╭─ GIVEN DATA

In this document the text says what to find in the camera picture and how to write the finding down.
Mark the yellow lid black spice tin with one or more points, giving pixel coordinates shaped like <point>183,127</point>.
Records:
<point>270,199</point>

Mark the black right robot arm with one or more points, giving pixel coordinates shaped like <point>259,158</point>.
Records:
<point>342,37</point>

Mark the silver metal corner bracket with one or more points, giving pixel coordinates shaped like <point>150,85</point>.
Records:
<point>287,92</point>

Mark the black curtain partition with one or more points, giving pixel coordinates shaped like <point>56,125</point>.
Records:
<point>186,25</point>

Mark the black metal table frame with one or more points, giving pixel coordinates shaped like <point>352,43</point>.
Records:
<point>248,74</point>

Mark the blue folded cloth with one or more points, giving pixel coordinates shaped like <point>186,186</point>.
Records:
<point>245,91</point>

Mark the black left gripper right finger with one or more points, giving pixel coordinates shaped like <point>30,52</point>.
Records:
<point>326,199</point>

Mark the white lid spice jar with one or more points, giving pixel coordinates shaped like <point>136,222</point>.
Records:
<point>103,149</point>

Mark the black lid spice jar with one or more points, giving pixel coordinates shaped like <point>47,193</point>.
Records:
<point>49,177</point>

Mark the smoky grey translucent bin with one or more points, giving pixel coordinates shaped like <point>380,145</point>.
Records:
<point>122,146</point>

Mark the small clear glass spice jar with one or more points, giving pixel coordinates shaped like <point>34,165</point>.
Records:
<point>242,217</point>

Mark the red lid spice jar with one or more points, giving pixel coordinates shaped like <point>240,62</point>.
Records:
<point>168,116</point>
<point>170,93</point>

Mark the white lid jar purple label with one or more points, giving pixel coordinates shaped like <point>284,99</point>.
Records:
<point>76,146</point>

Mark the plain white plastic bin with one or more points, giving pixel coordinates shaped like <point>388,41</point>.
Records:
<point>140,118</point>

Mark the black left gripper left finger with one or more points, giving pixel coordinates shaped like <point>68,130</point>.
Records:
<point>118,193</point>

╰─
╭─ GIVEN DATA

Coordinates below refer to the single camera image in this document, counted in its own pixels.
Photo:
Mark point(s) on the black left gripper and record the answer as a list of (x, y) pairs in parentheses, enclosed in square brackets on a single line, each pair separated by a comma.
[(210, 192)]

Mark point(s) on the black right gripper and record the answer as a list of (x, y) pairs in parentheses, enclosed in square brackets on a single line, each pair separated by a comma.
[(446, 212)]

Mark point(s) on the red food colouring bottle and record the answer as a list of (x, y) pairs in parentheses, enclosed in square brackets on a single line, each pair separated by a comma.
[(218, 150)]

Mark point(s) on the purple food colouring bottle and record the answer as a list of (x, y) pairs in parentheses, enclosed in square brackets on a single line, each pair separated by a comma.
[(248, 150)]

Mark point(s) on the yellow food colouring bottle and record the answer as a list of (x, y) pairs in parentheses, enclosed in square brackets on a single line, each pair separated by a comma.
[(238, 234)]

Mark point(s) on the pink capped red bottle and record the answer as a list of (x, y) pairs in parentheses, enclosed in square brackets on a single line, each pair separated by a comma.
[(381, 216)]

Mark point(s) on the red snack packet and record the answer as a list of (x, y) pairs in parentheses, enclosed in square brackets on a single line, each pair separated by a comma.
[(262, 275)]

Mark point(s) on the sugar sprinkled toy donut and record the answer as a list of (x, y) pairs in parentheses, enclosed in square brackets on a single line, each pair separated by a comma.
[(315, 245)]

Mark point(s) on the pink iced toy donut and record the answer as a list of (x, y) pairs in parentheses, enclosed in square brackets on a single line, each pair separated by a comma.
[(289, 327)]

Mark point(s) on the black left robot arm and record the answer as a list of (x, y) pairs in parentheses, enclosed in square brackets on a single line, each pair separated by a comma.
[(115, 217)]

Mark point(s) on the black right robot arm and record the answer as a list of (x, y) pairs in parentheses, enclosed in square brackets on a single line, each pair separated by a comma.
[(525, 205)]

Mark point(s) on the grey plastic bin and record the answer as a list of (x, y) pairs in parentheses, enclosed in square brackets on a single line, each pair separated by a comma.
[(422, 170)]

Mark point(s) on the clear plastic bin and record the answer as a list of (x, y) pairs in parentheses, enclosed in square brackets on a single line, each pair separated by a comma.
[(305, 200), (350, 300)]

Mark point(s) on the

╰─

Within the data above, the lines from the one with "<point>140,118</point>" to the one with "<point>118,193</point>" must be repeated exactly; no other line belongs in the answer.

SOLUTION FOR THIS TASK:
<point>140,118</point>

Mark the black left gripper left finger with one or more points, giving pixel coordinates shaped like <point>68,130</point>.
Records:
<point>118,193</point>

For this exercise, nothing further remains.